Couches souillées, bébés privés d'eau, de sommeil, qu'on laisse en pleurs jusqu'à vomir ou qu'on attache au radiateur... Dans un rapport, l'Inspection générale des affaires sociales (Igas) dresse un constat alarmant sur la maltraitance des enfants dans les crèches. Depuis le 14 avril, une campagne lancée par le gouvernement a pour vocation d'informer le grand public concernant les métiers de la petite enfance.

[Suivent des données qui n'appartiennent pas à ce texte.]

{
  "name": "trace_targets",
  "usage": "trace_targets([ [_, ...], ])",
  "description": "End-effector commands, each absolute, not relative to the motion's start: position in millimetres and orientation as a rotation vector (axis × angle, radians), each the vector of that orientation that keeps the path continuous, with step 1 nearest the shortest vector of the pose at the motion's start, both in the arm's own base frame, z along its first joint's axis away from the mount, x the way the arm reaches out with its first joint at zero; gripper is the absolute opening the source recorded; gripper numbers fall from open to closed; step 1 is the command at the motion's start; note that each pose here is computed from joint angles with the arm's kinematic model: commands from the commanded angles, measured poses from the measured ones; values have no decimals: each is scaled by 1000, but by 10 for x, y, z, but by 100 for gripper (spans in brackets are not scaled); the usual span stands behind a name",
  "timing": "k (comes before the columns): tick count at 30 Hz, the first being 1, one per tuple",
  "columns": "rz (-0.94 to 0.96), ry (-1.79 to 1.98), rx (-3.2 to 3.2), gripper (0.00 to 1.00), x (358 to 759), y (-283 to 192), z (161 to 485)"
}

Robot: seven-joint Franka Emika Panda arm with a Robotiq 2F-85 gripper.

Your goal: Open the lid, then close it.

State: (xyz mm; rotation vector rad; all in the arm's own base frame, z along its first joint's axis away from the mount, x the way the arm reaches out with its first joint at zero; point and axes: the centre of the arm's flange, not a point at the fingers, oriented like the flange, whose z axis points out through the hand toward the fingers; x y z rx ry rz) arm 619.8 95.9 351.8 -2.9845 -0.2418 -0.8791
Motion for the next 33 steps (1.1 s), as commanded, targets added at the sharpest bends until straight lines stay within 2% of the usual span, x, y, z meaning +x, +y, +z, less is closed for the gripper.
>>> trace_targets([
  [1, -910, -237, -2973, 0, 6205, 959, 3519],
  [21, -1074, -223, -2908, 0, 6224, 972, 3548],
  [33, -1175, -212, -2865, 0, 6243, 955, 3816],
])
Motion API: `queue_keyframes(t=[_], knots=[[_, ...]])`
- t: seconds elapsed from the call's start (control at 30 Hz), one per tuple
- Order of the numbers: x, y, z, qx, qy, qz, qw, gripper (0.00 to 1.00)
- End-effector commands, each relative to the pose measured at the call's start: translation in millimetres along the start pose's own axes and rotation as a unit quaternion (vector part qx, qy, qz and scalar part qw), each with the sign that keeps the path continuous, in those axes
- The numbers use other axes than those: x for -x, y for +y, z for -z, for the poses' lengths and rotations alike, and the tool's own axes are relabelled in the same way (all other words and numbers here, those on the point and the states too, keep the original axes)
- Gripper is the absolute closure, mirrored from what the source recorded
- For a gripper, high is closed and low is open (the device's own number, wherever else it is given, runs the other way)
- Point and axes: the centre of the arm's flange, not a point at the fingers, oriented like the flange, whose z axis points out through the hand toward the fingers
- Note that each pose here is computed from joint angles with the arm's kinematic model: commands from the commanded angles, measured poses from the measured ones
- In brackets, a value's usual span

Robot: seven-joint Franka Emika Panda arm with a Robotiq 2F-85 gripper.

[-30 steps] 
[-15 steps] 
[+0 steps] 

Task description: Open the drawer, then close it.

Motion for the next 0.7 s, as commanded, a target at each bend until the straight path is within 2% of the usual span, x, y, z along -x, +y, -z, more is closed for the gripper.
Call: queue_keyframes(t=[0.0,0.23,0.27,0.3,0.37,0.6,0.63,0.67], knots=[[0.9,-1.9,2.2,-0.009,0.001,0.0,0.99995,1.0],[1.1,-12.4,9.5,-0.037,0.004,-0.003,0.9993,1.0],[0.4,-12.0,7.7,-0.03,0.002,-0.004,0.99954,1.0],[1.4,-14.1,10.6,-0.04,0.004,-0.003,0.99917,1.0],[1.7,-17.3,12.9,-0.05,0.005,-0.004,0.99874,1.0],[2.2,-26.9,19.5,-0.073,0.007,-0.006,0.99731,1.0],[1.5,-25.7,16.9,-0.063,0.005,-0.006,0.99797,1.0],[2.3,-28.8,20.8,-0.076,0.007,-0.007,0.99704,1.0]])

"Forcer un bébé à manger en lui pinçant le nez"... Ces maltraitances en crèche font réagir
© Milkos-123RF

[Mise à jour du 14 avril à 10h19]. Le rapport de l'Inspection Générale des Affaires sociales (Igas) publié ce 11 avril fait froid dans le dos et inquiète de nombreux parents dont les enfants sont gardés en crèche. Si la plupart des établissements respectent le rythme des bébés, ce n'est pas le cas de toutes les crèches, dont certaines sont pointées du doigt, notamment par des témoignages de parents et de professionnels de la petite enfance. Privation de nourriture, d'eau (pour faire des économies et éviter de changer la couche), des bébés laissés en pleurs jusqu'à en vomir, ceux qui n'ont pas de place pour dormir dans un lit, comme les autres... L'Igas pointe du doigt de nombreux cas de maltraitance au sein des crèches. Après 8 mois de travaux et d'entretiens auprès de 36 établissements publics et privés en France, l'Igas recense certains établissements de qualité "très dégradée", des formations qui varient selon les établissements, une pénurie de professionnels de la petite enfance. 

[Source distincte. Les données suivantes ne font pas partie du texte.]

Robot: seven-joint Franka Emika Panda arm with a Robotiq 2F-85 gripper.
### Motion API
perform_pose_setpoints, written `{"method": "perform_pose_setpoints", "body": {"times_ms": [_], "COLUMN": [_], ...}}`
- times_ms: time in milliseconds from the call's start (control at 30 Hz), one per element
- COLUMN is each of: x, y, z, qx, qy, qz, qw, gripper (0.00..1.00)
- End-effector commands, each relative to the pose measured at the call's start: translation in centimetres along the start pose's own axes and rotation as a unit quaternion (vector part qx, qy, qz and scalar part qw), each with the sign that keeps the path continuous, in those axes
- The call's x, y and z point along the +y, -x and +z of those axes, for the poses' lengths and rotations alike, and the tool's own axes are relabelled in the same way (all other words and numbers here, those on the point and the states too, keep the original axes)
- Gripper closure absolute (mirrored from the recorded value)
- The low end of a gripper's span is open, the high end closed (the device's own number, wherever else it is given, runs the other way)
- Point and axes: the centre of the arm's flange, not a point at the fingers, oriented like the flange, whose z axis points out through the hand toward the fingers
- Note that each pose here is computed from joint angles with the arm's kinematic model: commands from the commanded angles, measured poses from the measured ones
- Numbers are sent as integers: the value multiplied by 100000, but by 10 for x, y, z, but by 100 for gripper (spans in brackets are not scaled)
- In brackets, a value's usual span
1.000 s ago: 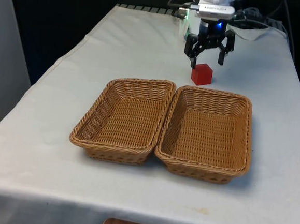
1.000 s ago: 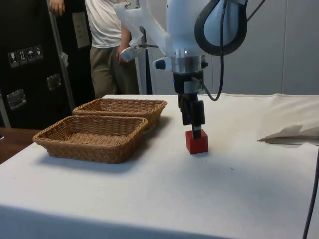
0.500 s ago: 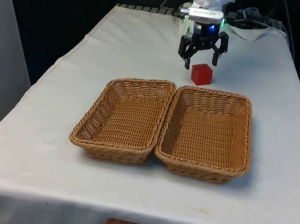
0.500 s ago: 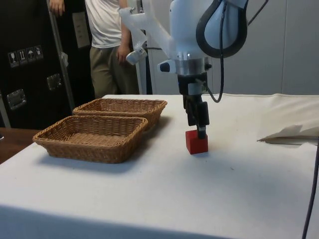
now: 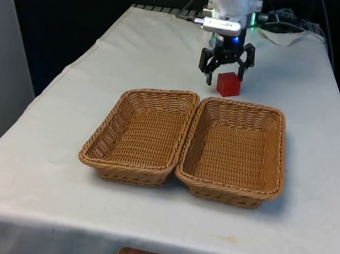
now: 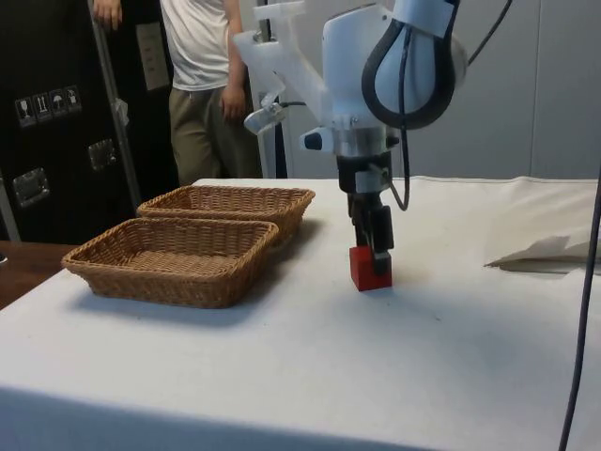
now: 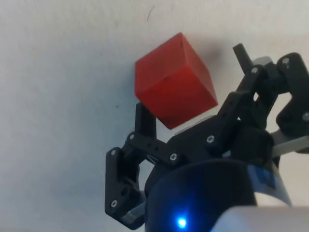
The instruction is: Pick up the red cube and place it into the right basket.
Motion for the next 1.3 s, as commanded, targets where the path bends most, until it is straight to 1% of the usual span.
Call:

Au lendemain de la publication de ce rapport effarant, le porte-parole du gouvernement a réagi sur France 2, déplorant un manque de personnel et d'attractivité du métier ainsi qu'un manque de valorisation, qui conduisent à des "conditions pour que la bientraitance ne soit pas toujours au rendez-vous". L'ancien ministre de la Santé a par ailleurs rappelé la promesse d'Emmanuel Macron de "créer 200.000 solutions supplémentaires d'accueil" dans le secteur de la petite enfance. De son côté, le ministre des Solidarités, Jean-Christophe Combe, doit annoncer des mesures au printemps, "Il travaille d'arrache-pied pour l'attractivité des métiers, pour la formation des professionnels, pour ouvrir de nouvelles places, sur la gouvernance avec les collectivités et sur les contrôles également", a assuré Olivier Véran. Ce 14 avril, le gouvernement a lancé une campagne baptisée "Les metiers de la petite enfance nous font grandir" qui a pour objectif d'informer concernant des métiers et de susciter des vocations.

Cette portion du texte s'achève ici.